Your assignment -> From the entries that follow, copy exactly the lines beginning at the line holding "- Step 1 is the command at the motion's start" and continuing through the line holding "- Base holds".

(Data items)
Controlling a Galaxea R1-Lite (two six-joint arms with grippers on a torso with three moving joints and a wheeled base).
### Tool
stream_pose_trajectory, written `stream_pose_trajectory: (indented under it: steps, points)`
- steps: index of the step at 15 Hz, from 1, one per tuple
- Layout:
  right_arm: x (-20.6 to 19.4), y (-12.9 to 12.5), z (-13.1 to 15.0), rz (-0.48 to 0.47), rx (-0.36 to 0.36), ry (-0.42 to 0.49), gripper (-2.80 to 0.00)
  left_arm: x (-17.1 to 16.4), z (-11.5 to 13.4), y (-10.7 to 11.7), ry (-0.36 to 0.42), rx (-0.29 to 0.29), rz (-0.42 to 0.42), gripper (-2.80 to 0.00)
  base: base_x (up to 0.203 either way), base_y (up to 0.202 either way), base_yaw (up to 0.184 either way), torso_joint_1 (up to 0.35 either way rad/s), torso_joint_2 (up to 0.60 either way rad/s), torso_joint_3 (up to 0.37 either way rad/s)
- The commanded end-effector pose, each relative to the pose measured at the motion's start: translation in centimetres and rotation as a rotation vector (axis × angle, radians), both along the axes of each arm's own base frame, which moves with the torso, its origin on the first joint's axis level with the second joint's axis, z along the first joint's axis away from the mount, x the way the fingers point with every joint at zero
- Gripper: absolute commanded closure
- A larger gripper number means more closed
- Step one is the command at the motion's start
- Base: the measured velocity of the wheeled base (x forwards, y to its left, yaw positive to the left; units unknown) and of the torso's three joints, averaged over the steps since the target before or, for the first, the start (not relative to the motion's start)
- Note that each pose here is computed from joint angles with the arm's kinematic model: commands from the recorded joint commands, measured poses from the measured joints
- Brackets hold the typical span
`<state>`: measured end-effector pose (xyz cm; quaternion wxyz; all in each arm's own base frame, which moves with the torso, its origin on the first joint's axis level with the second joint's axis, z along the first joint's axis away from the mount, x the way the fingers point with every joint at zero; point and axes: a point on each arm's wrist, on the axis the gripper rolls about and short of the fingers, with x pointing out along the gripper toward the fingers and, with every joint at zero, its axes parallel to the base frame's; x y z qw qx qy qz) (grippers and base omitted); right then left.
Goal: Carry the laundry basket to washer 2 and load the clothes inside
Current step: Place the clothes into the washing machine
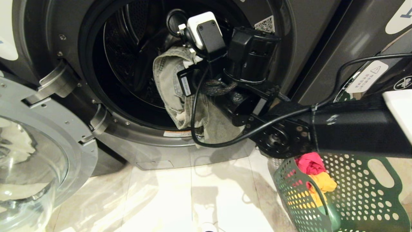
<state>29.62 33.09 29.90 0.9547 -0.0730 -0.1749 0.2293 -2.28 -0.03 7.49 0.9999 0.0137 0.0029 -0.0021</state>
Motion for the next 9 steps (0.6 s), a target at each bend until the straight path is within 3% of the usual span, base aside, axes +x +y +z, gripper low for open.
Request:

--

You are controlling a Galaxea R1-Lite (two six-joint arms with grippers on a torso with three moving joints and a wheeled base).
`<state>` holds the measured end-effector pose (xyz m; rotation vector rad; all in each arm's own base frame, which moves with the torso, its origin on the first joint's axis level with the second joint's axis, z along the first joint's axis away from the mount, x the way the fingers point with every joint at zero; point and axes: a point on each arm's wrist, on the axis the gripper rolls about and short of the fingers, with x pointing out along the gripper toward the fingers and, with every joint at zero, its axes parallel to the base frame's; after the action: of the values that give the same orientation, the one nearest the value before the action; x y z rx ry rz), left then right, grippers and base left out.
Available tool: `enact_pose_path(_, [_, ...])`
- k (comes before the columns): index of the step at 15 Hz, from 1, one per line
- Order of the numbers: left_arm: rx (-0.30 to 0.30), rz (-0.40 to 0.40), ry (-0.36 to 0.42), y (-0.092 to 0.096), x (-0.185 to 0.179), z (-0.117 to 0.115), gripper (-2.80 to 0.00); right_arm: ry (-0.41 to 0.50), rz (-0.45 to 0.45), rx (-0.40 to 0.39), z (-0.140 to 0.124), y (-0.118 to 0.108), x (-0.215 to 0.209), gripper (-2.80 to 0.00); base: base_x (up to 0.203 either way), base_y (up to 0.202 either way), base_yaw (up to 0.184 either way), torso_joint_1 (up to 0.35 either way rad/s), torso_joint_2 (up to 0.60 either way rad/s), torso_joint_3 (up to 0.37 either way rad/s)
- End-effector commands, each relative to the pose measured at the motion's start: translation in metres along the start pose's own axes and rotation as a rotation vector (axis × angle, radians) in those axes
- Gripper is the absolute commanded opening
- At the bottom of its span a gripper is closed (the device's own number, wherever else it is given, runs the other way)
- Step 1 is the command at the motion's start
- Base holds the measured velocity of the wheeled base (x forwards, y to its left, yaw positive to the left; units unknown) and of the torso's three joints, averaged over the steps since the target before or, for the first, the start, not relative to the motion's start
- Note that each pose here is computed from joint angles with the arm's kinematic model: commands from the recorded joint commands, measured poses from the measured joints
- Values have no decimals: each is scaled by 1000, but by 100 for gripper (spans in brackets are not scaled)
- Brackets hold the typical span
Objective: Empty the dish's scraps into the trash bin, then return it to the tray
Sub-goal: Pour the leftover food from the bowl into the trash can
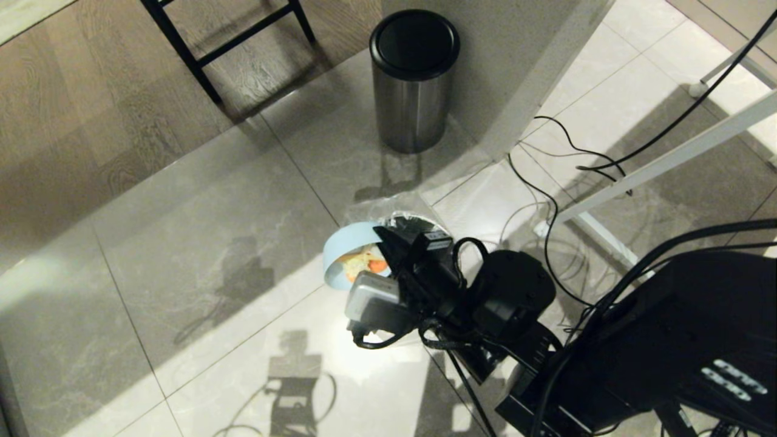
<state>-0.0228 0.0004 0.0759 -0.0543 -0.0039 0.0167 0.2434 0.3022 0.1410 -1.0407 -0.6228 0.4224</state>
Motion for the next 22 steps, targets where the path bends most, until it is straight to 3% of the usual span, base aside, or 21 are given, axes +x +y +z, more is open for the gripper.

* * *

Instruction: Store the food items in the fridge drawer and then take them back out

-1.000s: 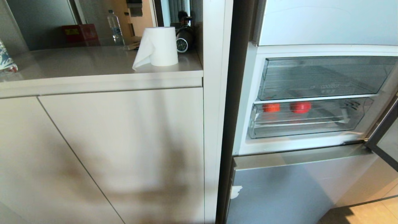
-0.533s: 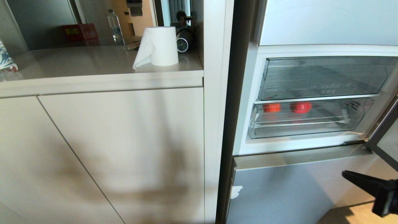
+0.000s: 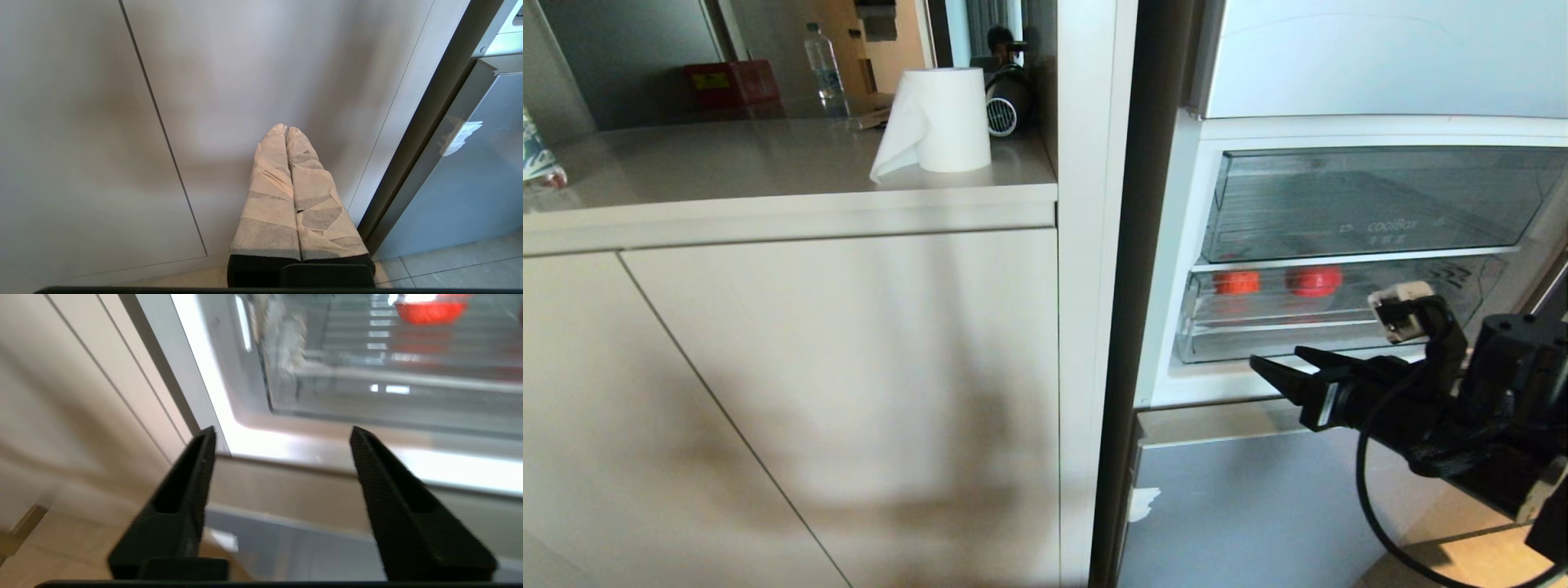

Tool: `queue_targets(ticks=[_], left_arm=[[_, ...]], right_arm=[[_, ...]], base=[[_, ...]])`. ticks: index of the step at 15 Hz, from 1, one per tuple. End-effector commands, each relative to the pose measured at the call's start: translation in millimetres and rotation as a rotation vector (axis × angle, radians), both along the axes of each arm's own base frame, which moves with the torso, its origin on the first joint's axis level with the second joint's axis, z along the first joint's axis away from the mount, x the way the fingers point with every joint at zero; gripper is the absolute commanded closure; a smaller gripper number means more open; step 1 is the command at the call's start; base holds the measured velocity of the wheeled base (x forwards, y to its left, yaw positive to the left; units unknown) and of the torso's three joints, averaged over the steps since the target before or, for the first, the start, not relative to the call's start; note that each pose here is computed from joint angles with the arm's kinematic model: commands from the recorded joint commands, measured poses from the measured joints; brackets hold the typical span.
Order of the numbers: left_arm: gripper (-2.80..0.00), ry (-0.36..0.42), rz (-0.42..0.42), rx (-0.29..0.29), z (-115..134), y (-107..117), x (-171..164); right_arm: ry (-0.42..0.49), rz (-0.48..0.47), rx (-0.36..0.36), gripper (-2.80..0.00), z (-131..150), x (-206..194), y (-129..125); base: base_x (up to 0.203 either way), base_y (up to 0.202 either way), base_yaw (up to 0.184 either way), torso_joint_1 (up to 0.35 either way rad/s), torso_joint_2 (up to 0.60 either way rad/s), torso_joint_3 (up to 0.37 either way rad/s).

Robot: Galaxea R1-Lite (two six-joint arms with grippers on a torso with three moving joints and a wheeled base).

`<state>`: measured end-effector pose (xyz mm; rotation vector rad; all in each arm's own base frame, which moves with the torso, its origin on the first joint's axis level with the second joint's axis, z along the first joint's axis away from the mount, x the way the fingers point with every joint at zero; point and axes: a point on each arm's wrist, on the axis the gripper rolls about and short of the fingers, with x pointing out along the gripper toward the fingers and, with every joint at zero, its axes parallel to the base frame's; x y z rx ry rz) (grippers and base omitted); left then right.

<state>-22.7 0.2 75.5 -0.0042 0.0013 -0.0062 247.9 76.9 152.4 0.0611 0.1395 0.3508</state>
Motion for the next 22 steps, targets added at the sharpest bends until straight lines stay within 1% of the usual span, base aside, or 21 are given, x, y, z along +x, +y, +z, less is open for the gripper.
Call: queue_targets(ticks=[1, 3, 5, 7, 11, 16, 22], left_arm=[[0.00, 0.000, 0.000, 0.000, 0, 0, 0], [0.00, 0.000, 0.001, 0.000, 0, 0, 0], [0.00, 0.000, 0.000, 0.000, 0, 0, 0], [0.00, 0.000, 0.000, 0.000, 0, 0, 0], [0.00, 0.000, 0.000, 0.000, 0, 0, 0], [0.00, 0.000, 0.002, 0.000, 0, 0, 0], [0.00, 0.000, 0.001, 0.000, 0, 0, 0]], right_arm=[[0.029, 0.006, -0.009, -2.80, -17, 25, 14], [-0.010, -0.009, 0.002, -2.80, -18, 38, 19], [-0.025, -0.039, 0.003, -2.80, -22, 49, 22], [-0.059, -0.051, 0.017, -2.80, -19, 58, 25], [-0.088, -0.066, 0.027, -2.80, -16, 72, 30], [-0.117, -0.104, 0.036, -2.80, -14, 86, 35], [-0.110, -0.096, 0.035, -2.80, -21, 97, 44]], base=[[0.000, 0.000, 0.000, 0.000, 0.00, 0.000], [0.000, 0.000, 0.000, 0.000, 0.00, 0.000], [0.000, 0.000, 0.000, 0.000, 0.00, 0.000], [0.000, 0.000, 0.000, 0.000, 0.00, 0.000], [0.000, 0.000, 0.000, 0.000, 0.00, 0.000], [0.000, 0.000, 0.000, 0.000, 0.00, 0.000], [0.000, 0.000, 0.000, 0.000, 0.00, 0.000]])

Exercise result ->
- Step 1 is the command at the motion's start
- Base holds the measured velocity of the wheeled base (x forwards, y to its left, yaw positive to the left; units unknown) and of the torso's three joints, averaged over the steps since the target before or, for the first, the start, not relative to the motion's start

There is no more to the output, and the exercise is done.